El director no solo tiene que escuchar y observar persistentemente, con
paciencia, con cuidadosa constancia
para poder luego trabajar con y sobre
esos elementos sino también por el
respeto que se merece cada “trabajador
docente”: hay que dialogar con él, conocer sus fundamentos y razones, tomarse
el tiempo necesario para conocer lo
mejor que tiene, sus posibilidades a
veces escondidas en los repliegues más
profundos de su personalidad.
Ese tiempo de diálogo es también
imprescindible para generar confianza.
Los intercambios cuidadosos, detallados, profundos, sobre planificaciones,
clases, cuadernos, trabajos, evaluaciones, observaciones al pasar, entradas
de corta duración a las aulas, charlas en
los recreos, irán gestando el necesario
clima de confianza mutua para que el
trabajo del director pueda influir sobre
la forma de enseñanza de los docentes.
Por supuesto que, una vez más, el director debe ser un “mago del equilibrio”
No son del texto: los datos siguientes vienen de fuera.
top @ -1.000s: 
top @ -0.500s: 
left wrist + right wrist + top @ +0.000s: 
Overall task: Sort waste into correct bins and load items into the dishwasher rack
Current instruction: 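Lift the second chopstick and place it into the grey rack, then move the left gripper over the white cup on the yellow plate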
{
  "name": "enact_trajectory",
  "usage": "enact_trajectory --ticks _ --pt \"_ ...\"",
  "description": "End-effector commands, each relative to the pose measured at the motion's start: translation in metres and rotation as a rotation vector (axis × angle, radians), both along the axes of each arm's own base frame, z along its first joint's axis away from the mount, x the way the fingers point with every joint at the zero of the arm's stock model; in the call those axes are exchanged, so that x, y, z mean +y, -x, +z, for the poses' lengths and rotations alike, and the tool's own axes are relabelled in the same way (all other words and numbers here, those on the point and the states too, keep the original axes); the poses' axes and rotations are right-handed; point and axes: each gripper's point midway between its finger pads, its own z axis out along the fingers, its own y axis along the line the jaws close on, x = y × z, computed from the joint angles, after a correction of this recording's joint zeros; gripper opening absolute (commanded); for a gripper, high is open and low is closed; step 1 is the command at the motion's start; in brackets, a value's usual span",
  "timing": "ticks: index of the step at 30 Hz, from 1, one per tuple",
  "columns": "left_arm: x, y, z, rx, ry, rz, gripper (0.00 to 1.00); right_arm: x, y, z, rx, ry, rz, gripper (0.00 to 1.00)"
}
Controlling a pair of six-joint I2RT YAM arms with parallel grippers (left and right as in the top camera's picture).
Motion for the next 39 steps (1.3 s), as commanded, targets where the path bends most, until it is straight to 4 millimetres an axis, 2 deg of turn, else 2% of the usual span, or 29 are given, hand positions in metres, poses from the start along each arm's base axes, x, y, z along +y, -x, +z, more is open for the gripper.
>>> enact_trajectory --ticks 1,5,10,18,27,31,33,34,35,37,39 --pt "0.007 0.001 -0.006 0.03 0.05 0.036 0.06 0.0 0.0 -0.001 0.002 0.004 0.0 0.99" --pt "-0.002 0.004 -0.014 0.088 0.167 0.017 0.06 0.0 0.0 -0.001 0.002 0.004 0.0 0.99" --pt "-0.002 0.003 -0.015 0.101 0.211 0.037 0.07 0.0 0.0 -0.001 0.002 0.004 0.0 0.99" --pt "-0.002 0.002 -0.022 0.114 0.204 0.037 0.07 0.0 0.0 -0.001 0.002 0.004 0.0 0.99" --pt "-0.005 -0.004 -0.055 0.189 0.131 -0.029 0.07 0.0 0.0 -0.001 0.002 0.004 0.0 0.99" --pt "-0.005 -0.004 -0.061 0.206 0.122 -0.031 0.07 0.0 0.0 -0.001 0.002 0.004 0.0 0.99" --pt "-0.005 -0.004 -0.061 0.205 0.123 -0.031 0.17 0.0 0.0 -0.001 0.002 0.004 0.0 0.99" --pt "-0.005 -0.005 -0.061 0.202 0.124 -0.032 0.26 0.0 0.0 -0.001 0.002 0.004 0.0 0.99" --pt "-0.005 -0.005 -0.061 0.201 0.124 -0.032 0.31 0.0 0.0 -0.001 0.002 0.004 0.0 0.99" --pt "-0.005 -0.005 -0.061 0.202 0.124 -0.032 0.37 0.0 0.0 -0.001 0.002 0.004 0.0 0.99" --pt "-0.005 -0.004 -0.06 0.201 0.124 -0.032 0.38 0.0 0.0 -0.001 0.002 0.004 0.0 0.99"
porque tampoco puede esperar tanto
como para que se perjudiquen los
alumnos, por respetar y construir confianza con el maestro o profesor. Esta
tarea es tan difícil (aunque apasionante y, por lo tanto, enormemente grati-
ficante) que requiere que los directores
tengan sus propias oportunidades de
aprendizaje; es necesario que haya
instancias institucionales con profesionales que les enseñen a ellos, que los
estimulen a aprender, que los cuiden.
El cuidado de estos profesionales que
realizan tareas tan complejas y de tanta
implicancia personal es esencial para
que la tarea de la escuela sea posible.
Obviamente, para ello se requieren,
también, condiciones institucionales
adecuadas, de equipamiento, laborales y de formación profesional; y, por
parte del propio directivo, cualidades
personales tales como sólida seguridad
básica, óptima autoestima, disposición
para la comunicación, capacidad de
reflexión e intachable posición ética.